The Seattle Seahawks and Portland Trail Blazers are not for sale and no discussions are currently happening to sell either professional sports franchise. That’s the word from Jody Allen, chair of both teams and trustee of her brother Paul G. Allen’s trust.
Allen issued a statement Tuesday saying that her long-term focus is on “building championship teams” — but both will eventually be sold.
Paul Allen, the late Microsoft co-founder and billionaire philanthropist who died in October 2018, bought the NBA’s Trail Blazers for $70 million in 1988, and he kept the Seahawks from moving to California in 1997 when he bought the NFL franchise for $194 million.
Jody Allen’s declaration comes a month after a report that Nike founder Phil Knight and Alan Smolinisky, an entrepreneur and a partial owner of the Los Angeles Dodgers baseball team, had submitted a bid to purchase the Trail Blazers for more than $2 billion.
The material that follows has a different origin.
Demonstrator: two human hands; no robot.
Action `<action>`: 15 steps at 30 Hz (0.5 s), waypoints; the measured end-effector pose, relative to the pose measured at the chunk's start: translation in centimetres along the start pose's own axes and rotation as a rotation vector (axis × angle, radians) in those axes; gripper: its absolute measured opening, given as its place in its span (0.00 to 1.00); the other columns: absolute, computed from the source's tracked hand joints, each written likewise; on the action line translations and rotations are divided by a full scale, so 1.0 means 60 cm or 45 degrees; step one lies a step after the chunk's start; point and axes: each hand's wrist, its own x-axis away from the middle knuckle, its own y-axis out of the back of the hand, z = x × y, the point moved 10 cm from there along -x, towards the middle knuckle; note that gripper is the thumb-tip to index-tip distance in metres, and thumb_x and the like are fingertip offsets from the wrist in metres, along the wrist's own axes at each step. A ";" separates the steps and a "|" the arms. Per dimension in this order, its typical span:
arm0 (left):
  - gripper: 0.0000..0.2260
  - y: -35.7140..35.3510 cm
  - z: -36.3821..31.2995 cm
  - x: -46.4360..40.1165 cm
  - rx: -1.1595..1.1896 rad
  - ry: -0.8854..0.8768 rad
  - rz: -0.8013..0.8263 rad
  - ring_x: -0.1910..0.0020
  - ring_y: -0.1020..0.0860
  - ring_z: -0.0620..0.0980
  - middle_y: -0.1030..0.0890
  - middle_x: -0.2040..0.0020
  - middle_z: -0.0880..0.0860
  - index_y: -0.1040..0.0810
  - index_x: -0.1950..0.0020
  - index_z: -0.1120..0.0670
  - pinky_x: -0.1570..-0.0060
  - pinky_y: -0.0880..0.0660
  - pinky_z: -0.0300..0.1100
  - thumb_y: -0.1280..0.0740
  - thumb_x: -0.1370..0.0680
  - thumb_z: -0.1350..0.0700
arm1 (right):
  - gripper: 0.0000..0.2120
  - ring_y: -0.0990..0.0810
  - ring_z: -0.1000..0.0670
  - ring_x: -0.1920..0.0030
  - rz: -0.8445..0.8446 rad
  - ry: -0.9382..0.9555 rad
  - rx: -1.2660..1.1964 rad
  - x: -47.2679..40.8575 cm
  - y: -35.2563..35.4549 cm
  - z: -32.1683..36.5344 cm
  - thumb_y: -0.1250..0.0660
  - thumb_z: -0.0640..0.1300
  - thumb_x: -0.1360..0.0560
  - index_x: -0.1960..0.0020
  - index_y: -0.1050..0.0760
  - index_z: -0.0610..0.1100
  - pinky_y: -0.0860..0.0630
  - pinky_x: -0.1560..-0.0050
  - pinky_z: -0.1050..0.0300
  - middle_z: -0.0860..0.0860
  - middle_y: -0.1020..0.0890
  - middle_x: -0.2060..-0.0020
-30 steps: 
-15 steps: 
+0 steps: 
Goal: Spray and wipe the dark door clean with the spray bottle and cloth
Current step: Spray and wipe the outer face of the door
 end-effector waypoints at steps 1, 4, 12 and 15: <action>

A team spokesperson confirmed at the time that an offer had been made, but stated that “the team remains not for sale.”
In managing the Allen trust, Jody Allen has been engaged in the secretive process of carrying out her brother’s directives, which includes divesting many of his far-flung assets to maximize the value of the estate.
She said in her statement that a “time will come” when the teams will be put up for sale “given Paul’s plans to dedicate the vast majority of his wealth to philanthropy, but estates of this size and complexity can take 10 to 20 years to wind down. There is no pre-ordained timeline by which the teams must be sold.”